-- SUPPLIED MATERIAL --
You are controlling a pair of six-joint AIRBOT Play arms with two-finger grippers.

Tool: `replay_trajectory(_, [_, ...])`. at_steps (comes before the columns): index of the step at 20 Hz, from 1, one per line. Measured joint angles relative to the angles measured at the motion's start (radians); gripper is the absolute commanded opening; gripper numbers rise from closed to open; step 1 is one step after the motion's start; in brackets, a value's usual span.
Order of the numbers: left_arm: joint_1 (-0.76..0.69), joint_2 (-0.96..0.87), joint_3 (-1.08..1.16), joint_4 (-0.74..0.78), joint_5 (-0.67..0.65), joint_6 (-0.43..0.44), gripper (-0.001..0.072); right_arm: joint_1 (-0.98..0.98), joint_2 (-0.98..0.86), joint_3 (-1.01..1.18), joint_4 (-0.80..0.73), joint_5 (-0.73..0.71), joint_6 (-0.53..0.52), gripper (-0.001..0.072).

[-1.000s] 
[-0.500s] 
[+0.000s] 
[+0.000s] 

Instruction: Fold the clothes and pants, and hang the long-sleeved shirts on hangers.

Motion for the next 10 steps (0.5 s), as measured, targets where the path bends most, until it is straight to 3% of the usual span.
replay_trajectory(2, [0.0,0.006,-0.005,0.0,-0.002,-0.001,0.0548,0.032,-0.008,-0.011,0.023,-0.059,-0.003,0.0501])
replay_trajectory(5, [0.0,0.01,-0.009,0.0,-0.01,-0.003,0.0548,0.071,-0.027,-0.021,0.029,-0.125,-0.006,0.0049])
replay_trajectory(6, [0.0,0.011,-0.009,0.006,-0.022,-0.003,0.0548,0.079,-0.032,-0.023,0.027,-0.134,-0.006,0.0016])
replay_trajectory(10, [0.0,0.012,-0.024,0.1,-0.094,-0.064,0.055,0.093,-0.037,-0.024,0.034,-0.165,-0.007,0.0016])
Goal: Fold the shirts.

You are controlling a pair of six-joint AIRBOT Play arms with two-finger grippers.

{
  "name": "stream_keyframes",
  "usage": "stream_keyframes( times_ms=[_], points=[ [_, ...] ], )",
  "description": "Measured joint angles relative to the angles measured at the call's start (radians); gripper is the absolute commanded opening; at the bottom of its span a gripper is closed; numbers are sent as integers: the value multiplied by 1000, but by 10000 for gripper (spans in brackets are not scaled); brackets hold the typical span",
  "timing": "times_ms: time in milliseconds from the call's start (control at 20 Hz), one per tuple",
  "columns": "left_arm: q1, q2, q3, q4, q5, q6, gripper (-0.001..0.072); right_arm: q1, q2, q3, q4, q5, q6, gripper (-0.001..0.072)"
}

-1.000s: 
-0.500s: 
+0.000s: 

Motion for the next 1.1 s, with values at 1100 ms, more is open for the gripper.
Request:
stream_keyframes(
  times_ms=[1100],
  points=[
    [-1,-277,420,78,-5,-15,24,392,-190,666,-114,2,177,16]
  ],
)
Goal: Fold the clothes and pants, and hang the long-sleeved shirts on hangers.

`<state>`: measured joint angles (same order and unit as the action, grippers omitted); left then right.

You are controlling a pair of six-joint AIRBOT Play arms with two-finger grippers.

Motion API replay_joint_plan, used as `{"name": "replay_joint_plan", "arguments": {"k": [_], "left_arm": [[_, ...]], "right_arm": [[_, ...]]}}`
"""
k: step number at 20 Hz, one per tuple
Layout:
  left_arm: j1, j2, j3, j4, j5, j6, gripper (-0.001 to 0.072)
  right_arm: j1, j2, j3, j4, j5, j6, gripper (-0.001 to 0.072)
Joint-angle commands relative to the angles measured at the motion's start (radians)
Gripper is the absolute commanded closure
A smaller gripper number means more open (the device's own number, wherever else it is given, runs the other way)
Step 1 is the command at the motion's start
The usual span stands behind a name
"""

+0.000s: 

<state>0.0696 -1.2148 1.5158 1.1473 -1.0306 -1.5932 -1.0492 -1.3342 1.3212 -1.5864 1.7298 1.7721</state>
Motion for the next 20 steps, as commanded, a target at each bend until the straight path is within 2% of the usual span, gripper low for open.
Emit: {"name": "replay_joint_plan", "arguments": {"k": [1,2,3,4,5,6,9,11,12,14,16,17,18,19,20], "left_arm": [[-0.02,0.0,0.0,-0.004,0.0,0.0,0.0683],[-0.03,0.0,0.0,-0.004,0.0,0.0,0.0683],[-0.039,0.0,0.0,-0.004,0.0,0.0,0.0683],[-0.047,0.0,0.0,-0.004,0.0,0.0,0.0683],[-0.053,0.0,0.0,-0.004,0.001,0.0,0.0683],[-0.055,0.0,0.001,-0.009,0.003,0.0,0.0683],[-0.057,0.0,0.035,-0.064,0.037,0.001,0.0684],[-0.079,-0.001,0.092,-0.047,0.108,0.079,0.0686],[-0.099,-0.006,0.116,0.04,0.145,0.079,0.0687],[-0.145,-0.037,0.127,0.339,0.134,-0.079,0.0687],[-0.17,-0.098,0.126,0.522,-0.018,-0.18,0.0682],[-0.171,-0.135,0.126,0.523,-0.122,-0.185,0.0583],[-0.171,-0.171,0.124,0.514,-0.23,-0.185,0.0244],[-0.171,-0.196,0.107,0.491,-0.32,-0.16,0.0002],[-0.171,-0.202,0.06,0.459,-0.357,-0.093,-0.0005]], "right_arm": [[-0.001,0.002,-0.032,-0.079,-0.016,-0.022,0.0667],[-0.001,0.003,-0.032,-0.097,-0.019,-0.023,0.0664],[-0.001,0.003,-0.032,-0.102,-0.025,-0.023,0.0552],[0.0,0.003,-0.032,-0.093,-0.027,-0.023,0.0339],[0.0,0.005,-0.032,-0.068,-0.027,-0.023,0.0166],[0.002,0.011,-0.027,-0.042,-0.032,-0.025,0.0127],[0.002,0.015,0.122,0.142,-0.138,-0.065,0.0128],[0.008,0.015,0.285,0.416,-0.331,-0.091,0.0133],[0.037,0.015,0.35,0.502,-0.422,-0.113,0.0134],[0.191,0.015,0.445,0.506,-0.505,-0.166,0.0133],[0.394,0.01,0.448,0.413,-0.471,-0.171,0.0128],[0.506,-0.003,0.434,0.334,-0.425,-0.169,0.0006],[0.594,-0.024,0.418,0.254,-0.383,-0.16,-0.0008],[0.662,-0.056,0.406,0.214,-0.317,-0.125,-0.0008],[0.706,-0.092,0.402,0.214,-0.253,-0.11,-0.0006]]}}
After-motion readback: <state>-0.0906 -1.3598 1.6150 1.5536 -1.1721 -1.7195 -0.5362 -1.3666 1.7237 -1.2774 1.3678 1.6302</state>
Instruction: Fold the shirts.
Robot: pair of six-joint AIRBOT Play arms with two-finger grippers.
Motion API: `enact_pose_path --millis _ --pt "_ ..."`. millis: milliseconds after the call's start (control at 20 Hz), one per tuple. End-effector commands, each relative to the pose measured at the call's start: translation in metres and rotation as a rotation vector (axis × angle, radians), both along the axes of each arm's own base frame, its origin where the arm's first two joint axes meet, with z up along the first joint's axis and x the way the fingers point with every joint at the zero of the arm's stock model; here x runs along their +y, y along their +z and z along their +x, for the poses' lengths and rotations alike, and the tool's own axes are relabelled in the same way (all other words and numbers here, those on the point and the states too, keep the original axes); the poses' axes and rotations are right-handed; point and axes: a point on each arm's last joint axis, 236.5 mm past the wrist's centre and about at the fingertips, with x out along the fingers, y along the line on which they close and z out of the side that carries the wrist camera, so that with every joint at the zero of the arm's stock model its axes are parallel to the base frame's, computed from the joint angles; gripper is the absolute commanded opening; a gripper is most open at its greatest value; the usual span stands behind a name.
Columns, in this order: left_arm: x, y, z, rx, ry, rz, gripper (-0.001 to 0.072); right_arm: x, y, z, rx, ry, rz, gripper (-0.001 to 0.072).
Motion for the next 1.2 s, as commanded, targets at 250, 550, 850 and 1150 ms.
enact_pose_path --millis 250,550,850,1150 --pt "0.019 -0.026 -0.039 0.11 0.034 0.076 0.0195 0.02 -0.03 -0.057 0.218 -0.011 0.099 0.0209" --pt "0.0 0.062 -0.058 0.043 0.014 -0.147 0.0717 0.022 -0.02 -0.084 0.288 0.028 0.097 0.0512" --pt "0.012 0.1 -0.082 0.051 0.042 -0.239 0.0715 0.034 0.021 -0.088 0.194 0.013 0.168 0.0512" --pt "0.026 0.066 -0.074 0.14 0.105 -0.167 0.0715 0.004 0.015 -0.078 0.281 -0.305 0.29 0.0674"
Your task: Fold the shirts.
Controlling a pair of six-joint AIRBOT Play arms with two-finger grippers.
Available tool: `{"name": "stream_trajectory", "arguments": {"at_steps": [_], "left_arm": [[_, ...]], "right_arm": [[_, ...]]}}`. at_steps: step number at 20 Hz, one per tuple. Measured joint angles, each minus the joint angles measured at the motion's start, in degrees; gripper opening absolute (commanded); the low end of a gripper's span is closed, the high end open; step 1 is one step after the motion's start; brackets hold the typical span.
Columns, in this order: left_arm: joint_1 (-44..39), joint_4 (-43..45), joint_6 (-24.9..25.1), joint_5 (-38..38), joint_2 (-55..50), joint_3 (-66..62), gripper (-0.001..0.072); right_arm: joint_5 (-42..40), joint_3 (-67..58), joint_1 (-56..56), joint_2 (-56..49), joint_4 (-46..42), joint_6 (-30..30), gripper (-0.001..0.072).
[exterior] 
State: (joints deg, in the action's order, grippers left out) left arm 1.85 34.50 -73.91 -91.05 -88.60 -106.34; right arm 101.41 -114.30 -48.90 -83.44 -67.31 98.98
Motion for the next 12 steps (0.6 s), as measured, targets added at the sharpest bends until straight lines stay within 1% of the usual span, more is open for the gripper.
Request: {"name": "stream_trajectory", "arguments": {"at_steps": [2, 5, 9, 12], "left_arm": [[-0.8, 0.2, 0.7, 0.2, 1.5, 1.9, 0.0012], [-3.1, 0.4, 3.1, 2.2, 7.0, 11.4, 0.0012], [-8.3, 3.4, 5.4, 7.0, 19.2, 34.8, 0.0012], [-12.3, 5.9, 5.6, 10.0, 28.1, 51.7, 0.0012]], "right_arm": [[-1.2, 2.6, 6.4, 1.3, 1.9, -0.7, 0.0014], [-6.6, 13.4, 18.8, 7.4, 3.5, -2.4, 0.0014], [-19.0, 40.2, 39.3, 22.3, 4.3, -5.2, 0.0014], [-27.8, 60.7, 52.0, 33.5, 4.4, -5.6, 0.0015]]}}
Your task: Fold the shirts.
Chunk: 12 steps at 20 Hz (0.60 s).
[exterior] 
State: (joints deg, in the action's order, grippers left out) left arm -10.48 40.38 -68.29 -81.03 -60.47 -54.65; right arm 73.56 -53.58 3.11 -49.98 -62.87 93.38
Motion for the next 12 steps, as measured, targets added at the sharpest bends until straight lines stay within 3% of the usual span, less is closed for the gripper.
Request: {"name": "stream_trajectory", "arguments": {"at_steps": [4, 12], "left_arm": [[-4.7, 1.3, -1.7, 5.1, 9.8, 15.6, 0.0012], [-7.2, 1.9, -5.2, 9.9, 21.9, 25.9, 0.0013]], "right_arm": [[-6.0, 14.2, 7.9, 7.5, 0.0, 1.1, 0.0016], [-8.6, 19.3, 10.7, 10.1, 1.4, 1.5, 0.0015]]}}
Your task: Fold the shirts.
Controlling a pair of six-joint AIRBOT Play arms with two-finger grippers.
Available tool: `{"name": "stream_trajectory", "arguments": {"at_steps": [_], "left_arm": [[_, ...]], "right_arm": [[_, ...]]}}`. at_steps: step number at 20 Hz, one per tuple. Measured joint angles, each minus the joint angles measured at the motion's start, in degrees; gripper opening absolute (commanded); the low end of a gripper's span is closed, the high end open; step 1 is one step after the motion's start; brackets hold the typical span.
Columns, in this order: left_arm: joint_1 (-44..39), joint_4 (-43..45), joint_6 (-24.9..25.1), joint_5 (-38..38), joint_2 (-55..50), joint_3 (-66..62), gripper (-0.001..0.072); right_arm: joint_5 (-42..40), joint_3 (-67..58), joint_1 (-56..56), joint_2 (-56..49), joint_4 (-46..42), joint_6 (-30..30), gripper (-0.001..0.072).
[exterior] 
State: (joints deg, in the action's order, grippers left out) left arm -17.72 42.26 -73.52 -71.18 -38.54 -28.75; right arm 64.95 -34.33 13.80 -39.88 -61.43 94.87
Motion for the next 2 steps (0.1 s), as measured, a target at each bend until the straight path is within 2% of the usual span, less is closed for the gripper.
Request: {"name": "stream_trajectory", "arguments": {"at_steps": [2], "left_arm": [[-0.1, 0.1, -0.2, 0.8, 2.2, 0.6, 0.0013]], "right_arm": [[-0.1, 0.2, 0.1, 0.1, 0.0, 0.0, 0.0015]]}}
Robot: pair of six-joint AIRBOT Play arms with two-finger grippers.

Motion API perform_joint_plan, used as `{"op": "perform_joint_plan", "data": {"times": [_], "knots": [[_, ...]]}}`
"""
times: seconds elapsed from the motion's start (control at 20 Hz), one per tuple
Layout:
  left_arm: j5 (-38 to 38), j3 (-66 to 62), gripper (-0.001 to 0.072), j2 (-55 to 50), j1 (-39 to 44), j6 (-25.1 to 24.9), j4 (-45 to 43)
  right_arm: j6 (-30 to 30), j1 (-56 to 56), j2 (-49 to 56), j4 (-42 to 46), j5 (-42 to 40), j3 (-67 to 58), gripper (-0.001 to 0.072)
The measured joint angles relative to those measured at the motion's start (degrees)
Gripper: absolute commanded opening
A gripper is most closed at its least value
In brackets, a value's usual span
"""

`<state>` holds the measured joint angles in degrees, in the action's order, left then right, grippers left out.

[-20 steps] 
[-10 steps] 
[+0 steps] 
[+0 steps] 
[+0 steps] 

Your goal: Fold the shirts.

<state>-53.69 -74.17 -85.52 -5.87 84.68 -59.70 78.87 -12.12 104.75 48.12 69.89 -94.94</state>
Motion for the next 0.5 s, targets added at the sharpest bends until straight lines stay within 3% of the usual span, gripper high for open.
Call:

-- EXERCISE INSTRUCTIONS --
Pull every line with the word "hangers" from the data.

-- RESPONSE BOX --
Instruction: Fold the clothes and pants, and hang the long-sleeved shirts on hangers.
Goal: Fold the clothes and pants, and hang the long-sleeved shirts on hangers.

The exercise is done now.